# 120 In Smurf Tube



## mbryan (Dec 6, 2010)

TxElectrician said:


> He's wanting to use an extension cord for some reason:blink:


Yes I understand that but why would one want to use smurf tube as opposed to just fishing through the wall? What are the advantages of the tube?


----------



## Tinstaafl (Jan 6, 2008)

mbryan said:


> What are the advantages of the tube?


Not much, really. If you have several conductors to run, it can save you some hassle with fishing, especially if there's insulation in the wall. I wouldn't bother with it.


----------



## 480sparky (Feb 1, 2009)

mbryan said:


> Yes I understand that but why would one want to use smurf tube as opposed to just fishing through the wall? What are the advantages of the tube?


It's a raceway.

If you leave any 120v circuits out of it, you can run your speaker wires, telecom connection, CAT5/6, RG-6, HDMI, etc. through it.


----------



## mbryan (Dec 6, 2010)

Thanks.


----------



## Inner10 (Mar 12, 2009)

TxElectrician said:


> junk


Almost all condos over 4 floors use ENT for all low-voltage. Very popular in our area...I wouldn't call it junk as I've never had a problem with it.

Chewy are you talking about fire breaks?

Ultralink and Monster both make behind TV surge protectors...both of which are a complete waste of money.

Extension cords don't go in walls, either stop being a hack and put a plug in or use a ULC rated in-wall extension kit. DataComm makes them:


----------



## TxElectrician (May 21, 2008)

Inner10 said:


> Almost all condos over 4 floors use ENT for all low-voltage. Very popular in our area...I wouldn't call it junk as I've never had a problem with it.
> 
> Chewy are you talking about fire breaks?
> 
> ...


You didn't call it junk, I did.:laughing:
I've seen some buildings that have it as the raceway for power circuits.
Hack IMO, but then again, I'm not really a fan of MC other than lighting whips or fishing down a wall.


----------



## Inner10 (Mar 12, 2009)

TxElectrician said:


> You didn't call it junk, I did.:laughing:
> I've seen some buildings that have it as the raceway for power circuits.
> Hack IMO, but then again, I'm not really a fan of MC other than lighting whips or fishing down a wall.

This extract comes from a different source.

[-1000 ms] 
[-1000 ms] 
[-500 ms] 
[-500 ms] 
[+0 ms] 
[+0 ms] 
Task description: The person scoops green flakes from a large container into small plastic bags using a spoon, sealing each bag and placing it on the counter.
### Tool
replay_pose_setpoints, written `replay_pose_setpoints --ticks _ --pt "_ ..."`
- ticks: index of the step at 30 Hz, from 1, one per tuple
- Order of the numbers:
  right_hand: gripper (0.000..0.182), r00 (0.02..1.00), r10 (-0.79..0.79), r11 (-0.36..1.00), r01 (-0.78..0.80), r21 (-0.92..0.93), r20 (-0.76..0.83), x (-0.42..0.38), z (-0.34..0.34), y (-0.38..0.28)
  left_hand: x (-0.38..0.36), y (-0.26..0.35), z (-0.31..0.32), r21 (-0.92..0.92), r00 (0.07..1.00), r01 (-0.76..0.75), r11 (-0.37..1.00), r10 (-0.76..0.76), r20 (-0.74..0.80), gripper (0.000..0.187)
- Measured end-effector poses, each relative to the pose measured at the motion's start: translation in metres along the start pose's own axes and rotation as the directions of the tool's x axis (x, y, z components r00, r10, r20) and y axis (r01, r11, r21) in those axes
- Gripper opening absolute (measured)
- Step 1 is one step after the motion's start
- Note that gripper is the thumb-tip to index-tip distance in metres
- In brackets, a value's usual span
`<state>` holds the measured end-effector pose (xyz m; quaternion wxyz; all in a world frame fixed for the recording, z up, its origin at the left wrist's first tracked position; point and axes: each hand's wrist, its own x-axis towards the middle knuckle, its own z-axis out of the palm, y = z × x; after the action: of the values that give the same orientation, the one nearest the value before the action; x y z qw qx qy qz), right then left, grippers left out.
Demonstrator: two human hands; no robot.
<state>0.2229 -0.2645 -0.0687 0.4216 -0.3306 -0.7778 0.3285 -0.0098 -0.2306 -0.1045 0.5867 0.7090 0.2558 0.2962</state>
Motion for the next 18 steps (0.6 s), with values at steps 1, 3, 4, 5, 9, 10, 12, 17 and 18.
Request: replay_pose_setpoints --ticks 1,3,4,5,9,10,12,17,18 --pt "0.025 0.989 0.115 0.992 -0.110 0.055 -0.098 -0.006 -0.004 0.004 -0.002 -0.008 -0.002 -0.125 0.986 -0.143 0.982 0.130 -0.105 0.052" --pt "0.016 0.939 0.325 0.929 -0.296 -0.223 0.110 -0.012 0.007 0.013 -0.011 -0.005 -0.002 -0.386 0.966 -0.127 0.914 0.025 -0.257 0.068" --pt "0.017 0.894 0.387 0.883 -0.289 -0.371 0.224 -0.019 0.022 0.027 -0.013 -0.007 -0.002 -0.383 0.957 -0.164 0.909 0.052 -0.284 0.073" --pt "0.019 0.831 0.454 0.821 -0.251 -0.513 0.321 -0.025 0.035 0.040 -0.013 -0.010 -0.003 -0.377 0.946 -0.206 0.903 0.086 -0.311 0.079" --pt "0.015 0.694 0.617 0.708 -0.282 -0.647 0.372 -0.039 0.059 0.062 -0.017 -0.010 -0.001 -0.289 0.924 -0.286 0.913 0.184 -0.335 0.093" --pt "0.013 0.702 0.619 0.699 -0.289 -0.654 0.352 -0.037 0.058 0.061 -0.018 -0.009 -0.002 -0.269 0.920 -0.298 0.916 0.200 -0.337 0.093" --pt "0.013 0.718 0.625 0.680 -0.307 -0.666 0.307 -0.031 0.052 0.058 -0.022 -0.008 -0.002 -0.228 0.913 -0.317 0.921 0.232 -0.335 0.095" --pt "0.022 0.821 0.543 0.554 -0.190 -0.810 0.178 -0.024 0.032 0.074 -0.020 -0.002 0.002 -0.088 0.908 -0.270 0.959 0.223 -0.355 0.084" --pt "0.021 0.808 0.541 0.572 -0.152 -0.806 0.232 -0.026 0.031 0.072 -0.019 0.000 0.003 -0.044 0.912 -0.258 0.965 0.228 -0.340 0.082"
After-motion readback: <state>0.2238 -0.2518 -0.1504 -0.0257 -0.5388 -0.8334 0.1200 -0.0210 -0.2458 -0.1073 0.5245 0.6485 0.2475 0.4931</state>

Never seen it used for power. 

I assume you are a hard pipe man. :laughing:


----------



## 480sparky (Feb 1, 2009)

Inner10 said:


> Never seen it used for power. .......


Go to Vegas..... that's *all *they use. Different colors for different systems.


----------



## chewy (May 23, 2010)

Inner10 said:


> Chewy are you talking about fire breaks?


No, just the way we frame with timber, Ive even seen guys do it with steel studs and self drilling screws. This is my old mans basement we dug out and built a wall across since we had to remove a couple of piles... He should have dug the basement out before he tiled the kitchen right above. :laughing: Because he is older he staggers them whereas now days theyre all in the same line usually.

That mould is just from storage of those MDF sheets he lined it with to hang shelves on the other side, its dry as a bone.


----------



## Inner10 (Mar 12, 2009)

chewy said:


> No, just the way we frame with timber, Ive even seen guys do it with steel studs and self drilling screws. This is my old mans basement we dug out and built a wall across since we had to remove a couple of piles... He should have dug the basement out before he tiled the kitchen right above. :laughing: Because he is older he staggers them whereas now days theyre all in the same line usually.
> 
> That mould is just from storage of those MDF sheets he lined it with to hang shelves on the other side, its dry as a bone.


That is insane...why?

Where in New Zealand are ya? I have a sister in Auckland but I'm far to cheap to go visit her.


----------



## Rich D. (Oct 14, 2011)

TxElectrician said:


> You didn't call it junk, I did.:laughing:
> I've seen some buildings that have it as the raceway for power circuits.
> Hack IMO, but then again, I'm not really a fan of MC other than lighting whips or fishing down a wall.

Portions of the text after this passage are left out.